Stored entries:
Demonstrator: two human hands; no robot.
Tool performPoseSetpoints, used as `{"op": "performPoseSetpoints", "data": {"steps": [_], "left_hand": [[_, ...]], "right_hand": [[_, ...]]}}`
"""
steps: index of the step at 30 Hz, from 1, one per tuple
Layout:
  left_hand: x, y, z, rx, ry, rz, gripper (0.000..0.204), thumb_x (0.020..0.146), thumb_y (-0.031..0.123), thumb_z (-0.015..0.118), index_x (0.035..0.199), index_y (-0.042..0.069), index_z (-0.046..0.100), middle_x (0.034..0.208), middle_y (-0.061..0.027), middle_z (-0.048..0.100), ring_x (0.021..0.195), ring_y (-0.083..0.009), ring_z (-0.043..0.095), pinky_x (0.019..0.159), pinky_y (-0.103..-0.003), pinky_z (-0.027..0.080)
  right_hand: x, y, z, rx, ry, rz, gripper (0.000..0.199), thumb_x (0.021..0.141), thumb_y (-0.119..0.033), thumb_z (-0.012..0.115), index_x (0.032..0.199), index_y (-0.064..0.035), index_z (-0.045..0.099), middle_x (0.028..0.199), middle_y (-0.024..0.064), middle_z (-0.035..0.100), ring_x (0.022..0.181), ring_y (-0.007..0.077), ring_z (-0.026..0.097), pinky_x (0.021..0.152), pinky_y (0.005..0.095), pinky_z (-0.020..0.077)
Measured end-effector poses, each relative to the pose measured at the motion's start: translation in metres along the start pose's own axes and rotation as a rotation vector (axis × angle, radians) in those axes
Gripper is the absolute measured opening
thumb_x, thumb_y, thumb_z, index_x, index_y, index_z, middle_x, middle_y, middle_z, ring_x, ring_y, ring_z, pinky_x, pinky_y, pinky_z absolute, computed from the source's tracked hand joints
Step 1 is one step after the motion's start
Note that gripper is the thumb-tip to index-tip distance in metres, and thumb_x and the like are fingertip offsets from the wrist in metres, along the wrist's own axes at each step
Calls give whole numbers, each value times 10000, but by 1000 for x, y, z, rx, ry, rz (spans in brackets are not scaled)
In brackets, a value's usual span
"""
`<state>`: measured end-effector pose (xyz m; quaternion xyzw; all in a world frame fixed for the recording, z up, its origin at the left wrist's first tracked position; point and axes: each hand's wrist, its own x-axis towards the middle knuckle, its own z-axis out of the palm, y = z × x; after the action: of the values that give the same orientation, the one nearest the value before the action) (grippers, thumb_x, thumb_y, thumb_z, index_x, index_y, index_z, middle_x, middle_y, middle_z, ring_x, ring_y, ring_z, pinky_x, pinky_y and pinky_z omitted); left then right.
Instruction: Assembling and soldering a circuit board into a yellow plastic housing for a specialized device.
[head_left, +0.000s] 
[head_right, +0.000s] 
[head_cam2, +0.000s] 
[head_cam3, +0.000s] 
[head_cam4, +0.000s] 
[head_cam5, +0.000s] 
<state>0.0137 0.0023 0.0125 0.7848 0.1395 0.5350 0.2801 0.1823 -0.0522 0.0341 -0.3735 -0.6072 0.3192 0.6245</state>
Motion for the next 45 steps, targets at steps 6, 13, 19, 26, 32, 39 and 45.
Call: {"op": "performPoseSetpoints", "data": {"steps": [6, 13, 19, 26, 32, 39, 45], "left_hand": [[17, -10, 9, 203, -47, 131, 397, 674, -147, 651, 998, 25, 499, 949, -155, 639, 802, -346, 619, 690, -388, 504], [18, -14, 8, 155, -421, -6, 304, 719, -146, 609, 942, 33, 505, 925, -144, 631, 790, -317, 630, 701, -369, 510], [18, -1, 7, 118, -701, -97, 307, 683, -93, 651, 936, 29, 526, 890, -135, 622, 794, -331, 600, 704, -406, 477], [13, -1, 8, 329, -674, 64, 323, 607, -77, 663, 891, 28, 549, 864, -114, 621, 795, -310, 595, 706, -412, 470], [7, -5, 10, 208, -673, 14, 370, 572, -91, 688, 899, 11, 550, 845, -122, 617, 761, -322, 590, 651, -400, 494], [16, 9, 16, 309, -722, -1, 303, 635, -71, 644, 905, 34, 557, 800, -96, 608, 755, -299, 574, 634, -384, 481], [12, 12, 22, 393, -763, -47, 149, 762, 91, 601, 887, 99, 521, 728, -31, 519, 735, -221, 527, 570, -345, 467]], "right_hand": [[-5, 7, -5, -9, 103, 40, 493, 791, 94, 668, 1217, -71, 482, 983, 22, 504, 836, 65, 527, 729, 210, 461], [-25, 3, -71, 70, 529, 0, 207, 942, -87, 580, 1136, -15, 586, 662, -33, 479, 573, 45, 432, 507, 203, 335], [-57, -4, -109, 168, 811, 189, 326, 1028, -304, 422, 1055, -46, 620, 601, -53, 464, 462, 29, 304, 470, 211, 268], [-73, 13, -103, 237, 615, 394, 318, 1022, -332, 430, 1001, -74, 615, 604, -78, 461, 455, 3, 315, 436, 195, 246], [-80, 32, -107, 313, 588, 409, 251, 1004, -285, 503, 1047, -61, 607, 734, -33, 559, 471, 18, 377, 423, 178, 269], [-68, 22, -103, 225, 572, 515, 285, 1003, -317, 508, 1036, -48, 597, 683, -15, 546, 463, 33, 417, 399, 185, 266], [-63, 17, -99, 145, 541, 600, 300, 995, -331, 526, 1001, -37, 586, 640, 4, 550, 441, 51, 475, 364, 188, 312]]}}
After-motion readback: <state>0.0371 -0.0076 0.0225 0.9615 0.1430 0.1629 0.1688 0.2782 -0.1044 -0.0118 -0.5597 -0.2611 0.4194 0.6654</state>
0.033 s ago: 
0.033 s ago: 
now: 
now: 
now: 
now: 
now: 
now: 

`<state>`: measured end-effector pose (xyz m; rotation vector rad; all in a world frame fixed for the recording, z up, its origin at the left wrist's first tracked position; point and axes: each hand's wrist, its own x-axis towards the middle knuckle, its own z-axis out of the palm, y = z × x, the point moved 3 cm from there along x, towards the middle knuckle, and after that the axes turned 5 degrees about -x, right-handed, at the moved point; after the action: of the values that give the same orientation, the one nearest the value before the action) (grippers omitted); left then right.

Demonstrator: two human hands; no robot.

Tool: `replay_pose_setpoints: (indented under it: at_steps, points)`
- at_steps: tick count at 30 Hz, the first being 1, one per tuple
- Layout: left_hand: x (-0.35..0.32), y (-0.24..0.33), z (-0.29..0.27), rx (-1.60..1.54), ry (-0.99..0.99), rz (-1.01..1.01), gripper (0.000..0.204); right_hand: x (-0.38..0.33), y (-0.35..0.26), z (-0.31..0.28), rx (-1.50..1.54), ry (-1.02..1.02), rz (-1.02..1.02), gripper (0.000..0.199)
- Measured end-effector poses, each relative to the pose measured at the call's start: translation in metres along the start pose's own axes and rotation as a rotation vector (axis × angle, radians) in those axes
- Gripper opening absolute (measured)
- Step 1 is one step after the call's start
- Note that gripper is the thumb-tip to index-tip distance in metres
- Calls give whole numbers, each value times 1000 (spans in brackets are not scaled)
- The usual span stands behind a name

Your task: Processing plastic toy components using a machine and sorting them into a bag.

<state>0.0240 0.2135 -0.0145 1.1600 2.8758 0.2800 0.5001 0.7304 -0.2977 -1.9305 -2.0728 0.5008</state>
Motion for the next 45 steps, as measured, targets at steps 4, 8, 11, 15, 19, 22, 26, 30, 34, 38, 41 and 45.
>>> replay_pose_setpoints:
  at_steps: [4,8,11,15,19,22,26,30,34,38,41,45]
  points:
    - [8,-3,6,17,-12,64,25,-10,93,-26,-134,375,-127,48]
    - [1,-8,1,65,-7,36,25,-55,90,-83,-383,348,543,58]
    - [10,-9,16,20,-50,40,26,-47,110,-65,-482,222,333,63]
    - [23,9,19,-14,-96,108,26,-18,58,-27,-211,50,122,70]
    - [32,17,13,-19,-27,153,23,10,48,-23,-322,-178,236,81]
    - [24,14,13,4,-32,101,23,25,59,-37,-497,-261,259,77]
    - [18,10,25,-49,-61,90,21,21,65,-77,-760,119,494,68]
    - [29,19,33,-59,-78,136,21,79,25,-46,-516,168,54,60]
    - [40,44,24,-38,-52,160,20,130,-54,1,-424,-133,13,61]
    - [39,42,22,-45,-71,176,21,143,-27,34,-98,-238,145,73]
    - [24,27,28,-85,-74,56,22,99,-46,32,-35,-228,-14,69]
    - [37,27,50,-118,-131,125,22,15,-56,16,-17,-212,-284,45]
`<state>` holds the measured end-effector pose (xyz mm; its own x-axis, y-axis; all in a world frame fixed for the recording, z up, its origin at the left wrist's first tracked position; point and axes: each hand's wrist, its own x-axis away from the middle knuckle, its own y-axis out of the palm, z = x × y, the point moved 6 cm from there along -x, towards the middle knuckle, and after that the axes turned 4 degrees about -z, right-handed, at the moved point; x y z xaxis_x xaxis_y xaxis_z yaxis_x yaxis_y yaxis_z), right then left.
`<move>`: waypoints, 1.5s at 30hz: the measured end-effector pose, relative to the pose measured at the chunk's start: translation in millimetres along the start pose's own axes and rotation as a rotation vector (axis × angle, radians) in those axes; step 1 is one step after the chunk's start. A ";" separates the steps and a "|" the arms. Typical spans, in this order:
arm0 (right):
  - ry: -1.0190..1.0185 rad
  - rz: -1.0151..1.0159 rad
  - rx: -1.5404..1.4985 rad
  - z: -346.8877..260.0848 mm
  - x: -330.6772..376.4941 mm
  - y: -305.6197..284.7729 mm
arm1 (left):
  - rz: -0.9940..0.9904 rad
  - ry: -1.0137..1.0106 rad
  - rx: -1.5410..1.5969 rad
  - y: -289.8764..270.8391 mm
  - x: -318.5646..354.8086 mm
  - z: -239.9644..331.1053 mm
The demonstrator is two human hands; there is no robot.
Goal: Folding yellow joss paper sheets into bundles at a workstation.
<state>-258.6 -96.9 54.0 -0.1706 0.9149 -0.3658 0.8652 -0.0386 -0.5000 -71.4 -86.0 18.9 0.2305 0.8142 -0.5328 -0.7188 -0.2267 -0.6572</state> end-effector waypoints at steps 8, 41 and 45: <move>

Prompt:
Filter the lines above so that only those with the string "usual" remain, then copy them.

Answer box:
In brackets, a value's usual span
- The usual span stands behind a name

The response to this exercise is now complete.